Collected data entries ▸
------

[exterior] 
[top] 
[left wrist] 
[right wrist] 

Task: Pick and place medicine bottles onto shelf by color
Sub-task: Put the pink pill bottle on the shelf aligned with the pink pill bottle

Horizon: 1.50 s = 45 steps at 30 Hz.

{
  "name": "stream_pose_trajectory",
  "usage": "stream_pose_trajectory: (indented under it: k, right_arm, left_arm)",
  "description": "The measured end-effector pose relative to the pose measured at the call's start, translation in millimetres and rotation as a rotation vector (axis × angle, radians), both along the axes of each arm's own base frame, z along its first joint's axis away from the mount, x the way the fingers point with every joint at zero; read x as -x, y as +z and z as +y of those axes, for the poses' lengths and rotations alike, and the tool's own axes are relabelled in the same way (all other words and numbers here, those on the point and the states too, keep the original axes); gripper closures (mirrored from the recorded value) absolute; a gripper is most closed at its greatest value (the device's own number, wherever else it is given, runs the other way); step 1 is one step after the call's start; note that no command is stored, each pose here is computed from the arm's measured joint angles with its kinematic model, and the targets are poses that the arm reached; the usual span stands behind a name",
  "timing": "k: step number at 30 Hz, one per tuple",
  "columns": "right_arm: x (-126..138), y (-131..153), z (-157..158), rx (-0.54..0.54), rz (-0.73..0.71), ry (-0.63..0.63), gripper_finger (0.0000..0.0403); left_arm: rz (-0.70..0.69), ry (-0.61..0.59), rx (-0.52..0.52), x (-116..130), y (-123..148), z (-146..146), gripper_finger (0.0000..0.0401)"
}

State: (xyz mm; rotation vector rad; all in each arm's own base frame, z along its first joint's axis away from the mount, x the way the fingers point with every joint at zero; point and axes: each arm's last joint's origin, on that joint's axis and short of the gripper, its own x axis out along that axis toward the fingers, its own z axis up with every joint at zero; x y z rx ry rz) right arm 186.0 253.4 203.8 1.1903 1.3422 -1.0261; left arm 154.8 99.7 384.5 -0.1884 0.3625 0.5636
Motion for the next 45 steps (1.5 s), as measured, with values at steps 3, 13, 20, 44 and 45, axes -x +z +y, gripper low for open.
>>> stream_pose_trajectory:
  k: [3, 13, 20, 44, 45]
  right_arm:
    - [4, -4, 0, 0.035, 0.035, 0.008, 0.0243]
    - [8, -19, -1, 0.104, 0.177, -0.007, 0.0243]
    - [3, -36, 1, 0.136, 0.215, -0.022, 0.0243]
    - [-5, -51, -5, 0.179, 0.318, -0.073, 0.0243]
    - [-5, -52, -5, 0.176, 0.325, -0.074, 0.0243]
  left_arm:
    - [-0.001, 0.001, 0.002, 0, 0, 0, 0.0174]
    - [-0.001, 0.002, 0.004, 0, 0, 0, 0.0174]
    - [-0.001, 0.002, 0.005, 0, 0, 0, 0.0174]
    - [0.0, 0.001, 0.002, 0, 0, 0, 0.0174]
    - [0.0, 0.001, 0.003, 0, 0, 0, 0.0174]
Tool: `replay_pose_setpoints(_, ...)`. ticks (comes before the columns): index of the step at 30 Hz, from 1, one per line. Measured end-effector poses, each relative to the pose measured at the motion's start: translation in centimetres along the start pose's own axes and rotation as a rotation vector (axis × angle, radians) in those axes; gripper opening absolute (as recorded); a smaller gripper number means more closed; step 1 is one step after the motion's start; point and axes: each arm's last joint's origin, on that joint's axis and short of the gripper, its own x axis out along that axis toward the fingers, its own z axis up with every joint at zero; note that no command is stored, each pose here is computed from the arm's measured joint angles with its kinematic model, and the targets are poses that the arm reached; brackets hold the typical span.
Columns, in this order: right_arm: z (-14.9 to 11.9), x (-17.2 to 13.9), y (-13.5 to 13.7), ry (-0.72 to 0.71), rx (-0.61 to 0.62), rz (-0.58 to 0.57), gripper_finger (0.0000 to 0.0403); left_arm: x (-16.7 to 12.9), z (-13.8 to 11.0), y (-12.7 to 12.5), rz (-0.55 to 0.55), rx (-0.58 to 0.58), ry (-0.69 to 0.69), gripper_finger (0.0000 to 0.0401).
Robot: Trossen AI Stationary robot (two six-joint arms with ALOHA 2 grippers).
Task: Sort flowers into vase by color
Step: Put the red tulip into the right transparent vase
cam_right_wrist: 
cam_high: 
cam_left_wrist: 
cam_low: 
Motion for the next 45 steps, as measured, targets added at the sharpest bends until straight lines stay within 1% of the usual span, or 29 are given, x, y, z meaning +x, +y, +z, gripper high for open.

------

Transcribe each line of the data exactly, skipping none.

Written solution ▸
[exterior] 
[top] 
[left wrist] 
[right wrist] 

Task: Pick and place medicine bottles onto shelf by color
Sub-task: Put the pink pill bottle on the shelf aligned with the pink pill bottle

Horizon: 1.50 s = 45 steps at 30 Hz.

{
  "name": "stream_pose_trajectory",
  "usage": "stream_pose_trajectory: (indented under it: k, right_arm, left_arm)",
  "description": "The measured end-effector pose relative to the pose measured at the call's start, translation in millimetres and rotation as a rotation vector (axis × angle, radians), both along the axes of each arm's own base frame, z along its first joint's axis away from the mount, x the way the fingers point with every joint at zero; read x as -x, y as +z and z as +y of those axes, for the poses' lengths and rotations alike, and the tool's own axes are relabelled in the same way (all other words and numbers here, those on the point and the states too, keep the original axes); gripper closures (mirrored from the recorded value) absolute; a gripper is most closed at its greatest value (the device's own number, wherever else it is given, runs the other way); step 1 is one step after the call's start; note that no command is stored, each pose here is computed from the arm's measured joint angles with its kinematic model, and the targets are poses that the arm reached; the usual span stands behind a name",
  "timing": "k: step number at 30 Hz, one per tuple",
  "columns": "right_arm: x (-126..138), y (-131..153), z (-157..158), rx (-0.54..0.54), rz (-0.73..0.71), ry (-0.63..0.63), gripper_finger (0.0000..0.0403); left_arm: rz (-0.70..0.69), ry (-0.61..0.59), rx (-0.52..0.52), x (-116..130), y (-123..148), z (-146..146), gripper_finger (0.0000..0.0401)"
}

State: (xyz mm; rotation vector rad; all in each arm's own base frame, z along its first joint's axis away from the mount, x the way the fingers point with every joint at zero; point and axes: each arm's last joint's origin, on that joint's axis and short of the gripper, its own x axis out along that axis toward the fingers, its own z axis up with every joint at zero; x y z rx ry rz) right arm 186.0 253.4 203.8 1.1903 1.3422 -1.0261; left arm 154.8 99.7 384.5 -0.1884 0.3625 0.5636
Motion for the next 45 steps (1.5 s), as measured, with values at steps 3, 13, 20, 44 and 45, axes -x +z +y, gripper low for open.
>>> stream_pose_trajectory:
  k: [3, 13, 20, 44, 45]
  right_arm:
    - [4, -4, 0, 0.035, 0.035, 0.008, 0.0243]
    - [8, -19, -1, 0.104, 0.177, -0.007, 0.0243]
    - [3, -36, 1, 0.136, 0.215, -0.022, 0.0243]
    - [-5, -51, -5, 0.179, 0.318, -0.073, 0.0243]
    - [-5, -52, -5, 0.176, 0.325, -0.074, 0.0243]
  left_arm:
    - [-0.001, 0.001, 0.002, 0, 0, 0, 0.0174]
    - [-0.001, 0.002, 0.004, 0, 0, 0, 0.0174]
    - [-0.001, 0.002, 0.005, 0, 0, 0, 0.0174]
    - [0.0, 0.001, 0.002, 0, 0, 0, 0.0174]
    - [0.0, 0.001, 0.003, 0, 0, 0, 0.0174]
Tool: `replay_pose_setpoints(_, ...)`. ticks (comes before the columns): index of the step at 30 Hz, from 1, one per line. Measured end-effector poses, each relative to the pose measured at the motion's start: translation in centimetres along the start pose's own axes and rotation as a rotation vector (axis × angle, radians) in those axes; gripper opening absolute (as recorded); a smaller gripper number means more closed; step 1 is one step after the motion's start; point and axes: each arm's last joint's origin, on that joint's axis and short of the gripper, its own x axis out along that axis toward the fingers, its own z axis up with every joint at zero; note that no command is stored, each pose here is computed from the arm's measured joint angles with its kinematic model, and the targets are poses that the arm reached; brackets hold the typical span.
Columns, in this order: right_arm: z (-14.9 to 11.9), x (-17.2 to 13.9), y (-13.5 to 13.7), ry (-0.72 to 0.71), rx (-0.61 to 0.62), rz (-0.58 to 0.57), gripper_finger (0.0000 to 0.0403); left_arm: x (-16.7 to 12.9), z (-13.8 to 11.0), y (-12.7 to 12.5), rz (-0.55 to 0.55), rx (-0.58 to 0.58), ry (-0.69 to 0.69), gripper_finger (0.0000 to 0.0401).
Robot: Trossen AI Stationary robot (two six-joint arms with ALOHA 2 grippers).
Task: Sort flowers into vase by color
Step: Put the red tulip into the right transparent vase
cam_right_wrist: 
cam_high: 
cam_left_wrist: 
cam_low: 
Motion for the next 45 steps, as measured, targets added at the sharpest bends until straight lines stay within 1% of the usual span, or 29 are given, x, y, z meaning +x, +y, +z, gripper high for open.

Nothing further is needed for this answer.